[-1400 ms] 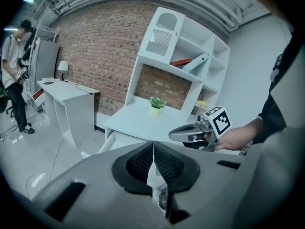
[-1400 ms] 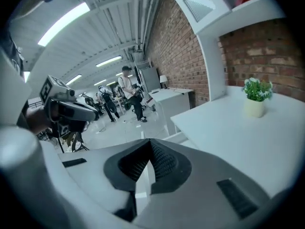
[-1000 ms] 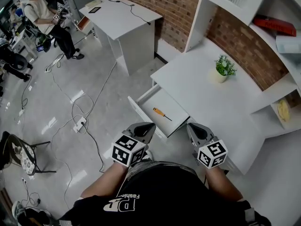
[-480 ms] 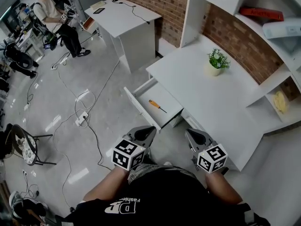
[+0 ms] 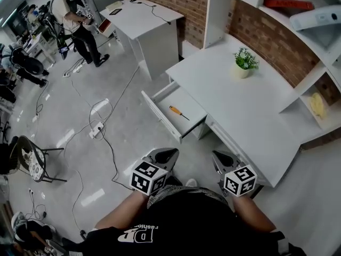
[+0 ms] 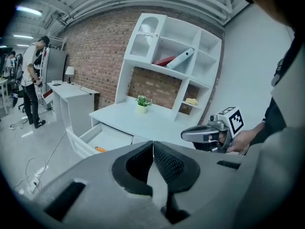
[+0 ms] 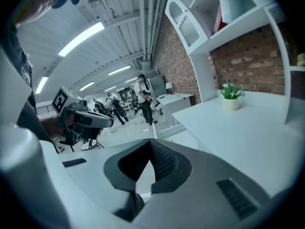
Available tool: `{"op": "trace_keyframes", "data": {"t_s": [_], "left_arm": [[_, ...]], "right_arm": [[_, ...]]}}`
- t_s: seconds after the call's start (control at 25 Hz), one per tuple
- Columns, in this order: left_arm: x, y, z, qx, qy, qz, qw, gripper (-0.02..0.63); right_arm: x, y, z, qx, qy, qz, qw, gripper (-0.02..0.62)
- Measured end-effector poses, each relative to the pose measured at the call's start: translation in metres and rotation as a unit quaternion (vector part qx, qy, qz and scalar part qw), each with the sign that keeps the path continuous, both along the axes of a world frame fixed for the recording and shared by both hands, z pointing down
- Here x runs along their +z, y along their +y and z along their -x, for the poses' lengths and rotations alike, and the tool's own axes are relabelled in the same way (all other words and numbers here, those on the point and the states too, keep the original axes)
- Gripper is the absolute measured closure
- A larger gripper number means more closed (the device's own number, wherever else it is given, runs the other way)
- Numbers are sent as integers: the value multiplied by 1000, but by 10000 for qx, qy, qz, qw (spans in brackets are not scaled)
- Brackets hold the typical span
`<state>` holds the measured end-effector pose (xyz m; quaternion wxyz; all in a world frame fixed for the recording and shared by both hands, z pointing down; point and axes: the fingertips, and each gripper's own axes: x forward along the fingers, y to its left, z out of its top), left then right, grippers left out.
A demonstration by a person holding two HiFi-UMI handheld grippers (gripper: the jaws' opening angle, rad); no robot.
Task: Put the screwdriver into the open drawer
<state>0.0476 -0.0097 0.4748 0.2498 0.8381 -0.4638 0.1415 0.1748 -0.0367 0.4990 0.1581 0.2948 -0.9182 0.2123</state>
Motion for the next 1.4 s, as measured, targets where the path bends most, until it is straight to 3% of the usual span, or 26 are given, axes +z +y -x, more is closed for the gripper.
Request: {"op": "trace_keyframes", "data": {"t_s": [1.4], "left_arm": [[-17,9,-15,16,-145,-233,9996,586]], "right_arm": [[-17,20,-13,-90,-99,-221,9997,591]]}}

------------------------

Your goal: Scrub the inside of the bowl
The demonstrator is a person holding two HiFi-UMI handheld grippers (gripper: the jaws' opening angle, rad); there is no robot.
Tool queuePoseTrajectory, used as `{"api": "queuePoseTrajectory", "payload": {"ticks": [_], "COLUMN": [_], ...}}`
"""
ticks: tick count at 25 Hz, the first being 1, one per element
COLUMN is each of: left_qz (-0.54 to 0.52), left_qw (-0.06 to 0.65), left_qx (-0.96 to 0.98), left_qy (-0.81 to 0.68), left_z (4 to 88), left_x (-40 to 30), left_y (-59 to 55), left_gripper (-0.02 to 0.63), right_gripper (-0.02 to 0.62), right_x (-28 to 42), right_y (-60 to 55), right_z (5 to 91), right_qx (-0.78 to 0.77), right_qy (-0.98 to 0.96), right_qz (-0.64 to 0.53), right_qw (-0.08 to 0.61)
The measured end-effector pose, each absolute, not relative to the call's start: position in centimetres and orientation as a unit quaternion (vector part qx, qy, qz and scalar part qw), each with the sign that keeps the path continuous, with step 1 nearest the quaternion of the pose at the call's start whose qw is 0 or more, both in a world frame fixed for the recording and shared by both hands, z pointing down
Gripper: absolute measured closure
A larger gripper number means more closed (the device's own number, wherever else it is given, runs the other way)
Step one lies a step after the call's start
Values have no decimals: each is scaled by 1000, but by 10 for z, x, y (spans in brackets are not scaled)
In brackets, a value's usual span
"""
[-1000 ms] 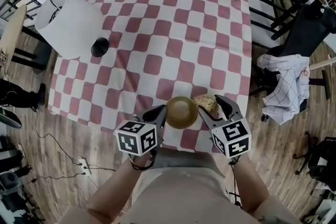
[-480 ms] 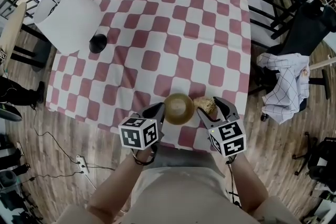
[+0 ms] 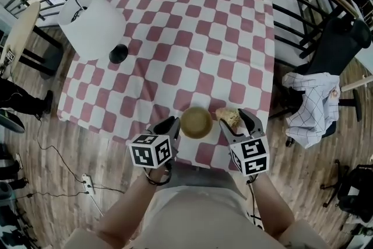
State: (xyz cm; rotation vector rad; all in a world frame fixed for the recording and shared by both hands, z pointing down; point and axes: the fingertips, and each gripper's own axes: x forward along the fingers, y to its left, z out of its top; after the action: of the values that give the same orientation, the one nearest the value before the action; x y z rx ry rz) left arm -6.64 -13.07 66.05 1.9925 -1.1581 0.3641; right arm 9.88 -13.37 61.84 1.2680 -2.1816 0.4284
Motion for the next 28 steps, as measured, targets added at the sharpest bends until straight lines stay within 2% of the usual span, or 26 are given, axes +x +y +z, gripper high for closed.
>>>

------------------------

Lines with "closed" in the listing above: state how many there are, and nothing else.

4